### Exercise details
Among the entries below, copy only the span from the line containing "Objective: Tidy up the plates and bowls" through the line containing "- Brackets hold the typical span". Do so exactly, and skip the pictures.

### Extracted entries

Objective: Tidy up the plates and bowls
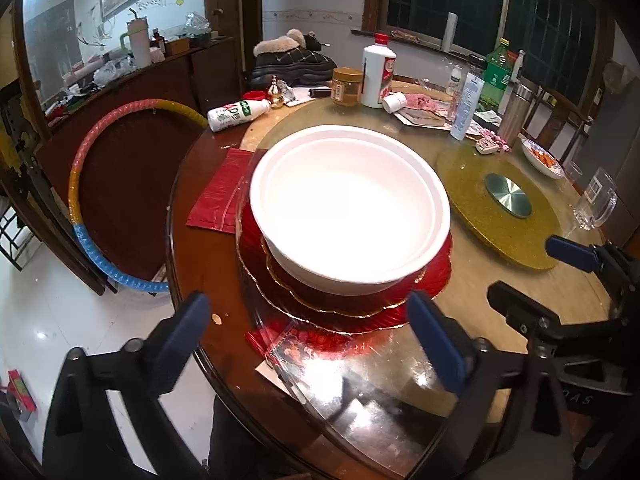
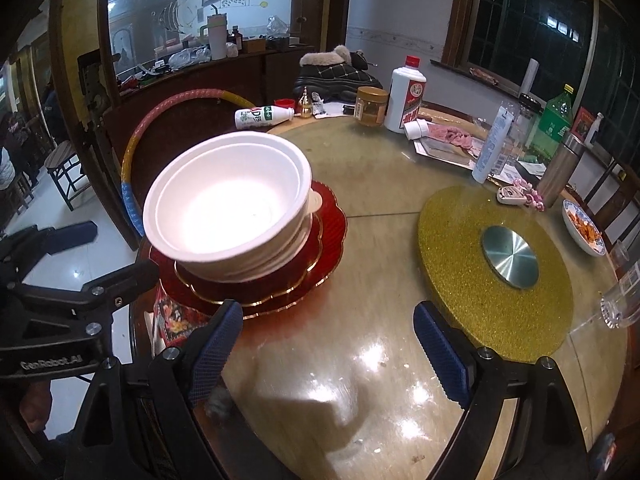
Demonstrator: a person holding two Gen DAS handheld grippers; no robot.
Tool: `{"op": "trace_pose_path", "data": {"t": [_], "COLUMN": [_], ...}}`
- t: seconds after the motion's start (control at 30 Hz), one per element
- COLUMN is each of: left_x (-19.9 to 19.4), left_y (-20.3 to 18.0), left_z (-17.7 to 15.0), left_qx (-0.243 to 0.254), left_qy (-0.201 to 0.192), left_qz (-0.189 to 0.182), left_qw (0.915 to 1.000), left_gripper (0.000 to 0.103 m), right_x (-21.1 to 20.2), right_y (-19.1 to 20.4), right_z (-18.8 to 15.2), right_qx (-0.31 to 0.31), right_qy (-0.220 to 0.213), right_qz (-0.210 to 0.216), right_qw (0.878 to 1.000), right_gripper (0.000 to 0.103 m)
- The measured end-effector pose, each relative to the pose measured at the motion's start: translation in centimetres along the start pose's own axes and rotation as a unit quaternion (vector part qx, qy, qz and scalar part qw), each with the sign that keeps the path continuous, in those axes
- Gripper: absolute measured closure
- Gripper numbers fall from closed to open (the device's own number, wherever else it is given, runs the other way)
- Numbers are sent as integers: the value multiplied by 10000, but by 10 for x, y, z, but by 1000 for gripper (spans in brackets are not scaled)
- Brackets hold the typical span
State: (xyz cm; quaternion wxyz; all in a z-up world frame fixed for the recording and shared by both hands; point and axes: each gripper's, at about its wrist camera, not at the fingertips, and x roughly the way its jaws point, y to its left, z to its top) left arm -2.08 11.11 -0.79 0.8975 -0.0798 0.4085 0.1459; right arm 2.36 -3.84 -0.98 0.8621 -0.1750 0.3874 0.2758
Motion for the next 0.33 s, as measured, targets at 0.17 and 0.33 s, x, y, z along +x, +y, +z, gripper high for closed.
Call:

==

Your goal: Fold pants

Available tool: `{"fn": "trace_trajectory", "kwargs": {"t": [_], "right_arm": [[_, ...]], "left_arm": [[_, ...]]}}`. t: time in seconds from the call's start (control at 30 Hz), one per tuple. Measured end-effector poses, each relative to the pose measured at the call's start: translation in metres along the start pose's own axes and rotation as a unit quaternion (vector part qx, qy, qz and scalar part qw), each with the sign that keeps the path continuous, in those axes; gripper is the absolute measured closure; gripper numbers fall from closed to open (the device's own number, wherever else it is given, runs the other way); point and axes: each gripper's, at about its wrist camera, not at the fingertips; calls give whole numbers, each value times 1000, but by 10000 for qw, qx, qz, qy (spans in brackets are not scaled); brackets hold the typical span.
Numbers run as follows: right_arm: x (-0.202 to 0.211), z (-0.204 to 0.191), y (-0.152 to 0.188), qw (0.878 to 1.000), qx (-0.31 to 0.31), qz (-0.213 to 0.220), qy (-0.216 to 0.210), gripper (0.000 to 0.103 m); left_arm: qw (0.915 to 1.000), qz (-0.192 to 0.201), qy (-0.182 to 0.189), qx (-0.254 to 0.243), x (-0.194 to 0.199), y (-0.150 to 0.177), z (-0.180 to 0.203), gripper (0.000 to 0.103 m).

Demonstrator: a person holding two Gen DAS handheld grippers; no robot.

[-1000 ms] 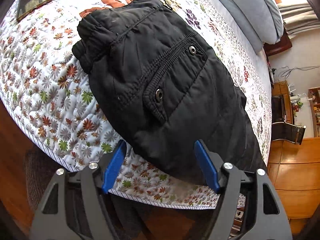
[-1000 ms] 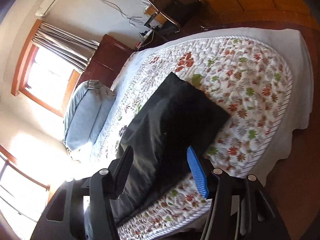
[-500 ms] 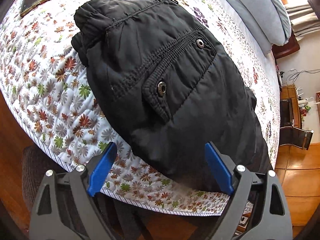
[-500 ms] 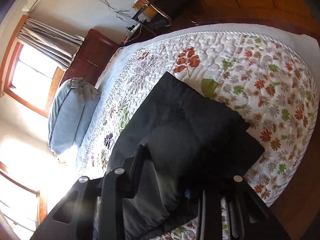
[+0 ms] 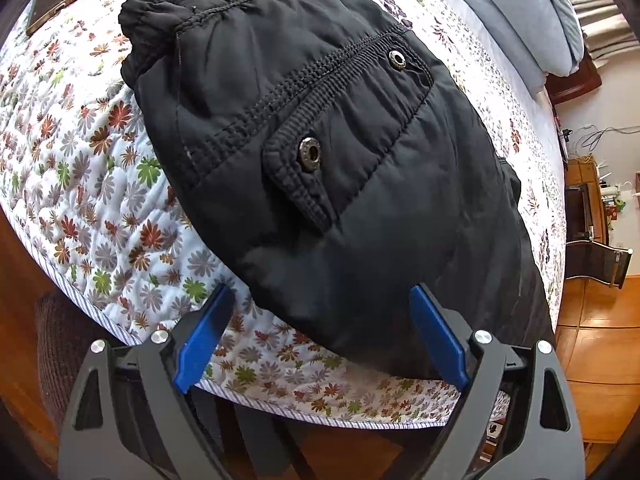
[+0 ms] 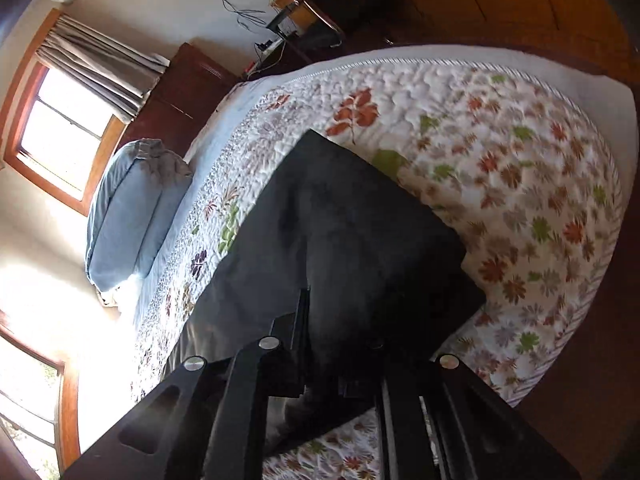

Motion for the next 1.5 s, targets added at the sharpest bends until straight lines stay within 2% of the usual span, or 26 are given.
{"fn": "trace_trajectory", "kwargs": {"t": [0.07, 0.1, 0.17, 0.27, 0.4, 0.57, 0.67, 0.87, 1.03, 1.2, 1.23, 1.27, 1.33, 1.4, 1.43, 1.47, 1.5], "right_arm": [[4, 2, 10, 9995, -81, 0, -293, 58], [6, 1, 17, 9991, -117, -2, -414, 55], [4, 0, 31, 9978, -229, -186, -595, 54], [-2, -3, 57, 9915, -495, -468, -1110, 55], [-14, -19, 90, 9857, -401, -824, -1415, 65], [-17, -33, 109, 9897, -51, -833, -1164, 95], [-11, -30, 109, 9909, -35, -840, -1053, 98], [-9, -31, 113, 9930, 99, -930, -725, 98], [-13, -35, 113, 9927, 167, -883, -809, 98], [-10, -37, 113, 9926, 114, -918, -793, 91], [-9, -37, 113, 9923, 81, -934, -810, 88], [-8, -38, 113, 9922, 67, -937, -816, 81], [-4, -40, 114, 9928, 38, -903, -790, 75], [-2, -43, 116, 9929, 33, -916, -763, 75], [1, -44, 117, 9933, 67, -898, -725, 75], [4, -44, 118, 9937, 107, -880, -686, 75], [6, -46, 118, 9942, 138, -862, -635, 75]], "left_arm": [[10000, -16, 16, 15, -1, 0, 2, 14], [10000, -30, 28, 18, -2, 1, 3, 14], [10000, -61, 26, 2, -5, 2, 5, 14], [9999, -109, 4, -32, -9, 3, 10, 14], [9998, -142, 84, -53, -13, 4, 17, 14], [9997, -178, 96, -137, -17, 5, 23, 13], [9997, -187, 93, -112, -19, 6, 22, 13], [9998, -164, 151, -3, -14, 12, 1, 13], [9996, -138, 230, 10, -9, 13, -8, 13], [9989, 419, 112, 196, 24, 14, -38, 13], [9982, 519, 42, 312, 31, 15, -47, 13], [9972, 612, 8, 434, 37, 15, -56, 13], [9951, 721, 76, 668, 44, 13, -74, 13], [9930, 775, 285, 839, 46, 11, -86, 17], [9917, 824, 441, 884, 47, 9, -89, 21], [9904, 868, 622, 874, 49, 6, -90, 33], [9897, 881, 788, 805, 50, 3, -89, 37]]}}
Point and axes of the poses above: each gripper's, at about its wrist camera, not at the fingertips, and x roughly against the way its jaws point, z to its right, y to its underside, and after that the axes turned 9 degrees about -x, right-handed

### Expected answer
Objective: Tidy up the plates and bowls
Demonstrator: a person holding two Gen DAS handheld grippers; no robot.
Tool: `{"op": "trace_pose_path", "data": {"t": [_], "COLUMN": [_], ...}}`
- t: seconds after the motion's start (control at 30 Hz), one per element
- COLUMN is each of: left_x (-19.9 to 19.4), left_y (-20.3 to 18.0), left_z (-17.7 to 15.0), left_qx (-0.243 to 0.254), left_qy (-0.201 to 0.192), left_qz (-0.189 to 0.182), left_qw (0.915 to 1.000), left_gripper (0.000 to 0.103 m), right_x (-21.1 to 20.2), right_y (-19.1 to 20.4), right_z (-18.8 to 15.2), right_qx (-0.31 to 0.31), right_qy (-0.220 to 0.213), right_qz (-0.210 to 0.216), right_qw (0.878 to 1.000), right_gripper (0.000 to 0.103 m)
- The measured end-effector pose, each relative to the pose measured at the motion's start: translation in centimetres along the start pose's own axes and rotation as a unit quaternion (vector part qx, qy, qz and scalar part qw), each with the sign that keeps the path continuous, in those axes
- Gripper: absolute measured closure
- Gripper numbers fall from closed to open (the device's own number, wherever else it is given, runs the other way)
- Numbers are sent as integers: the value multiplied by 10000, but by 10 for x, y, z, but by 1000 for gripper (spans in brackets are not scaled)
- Brackets hold the typical span

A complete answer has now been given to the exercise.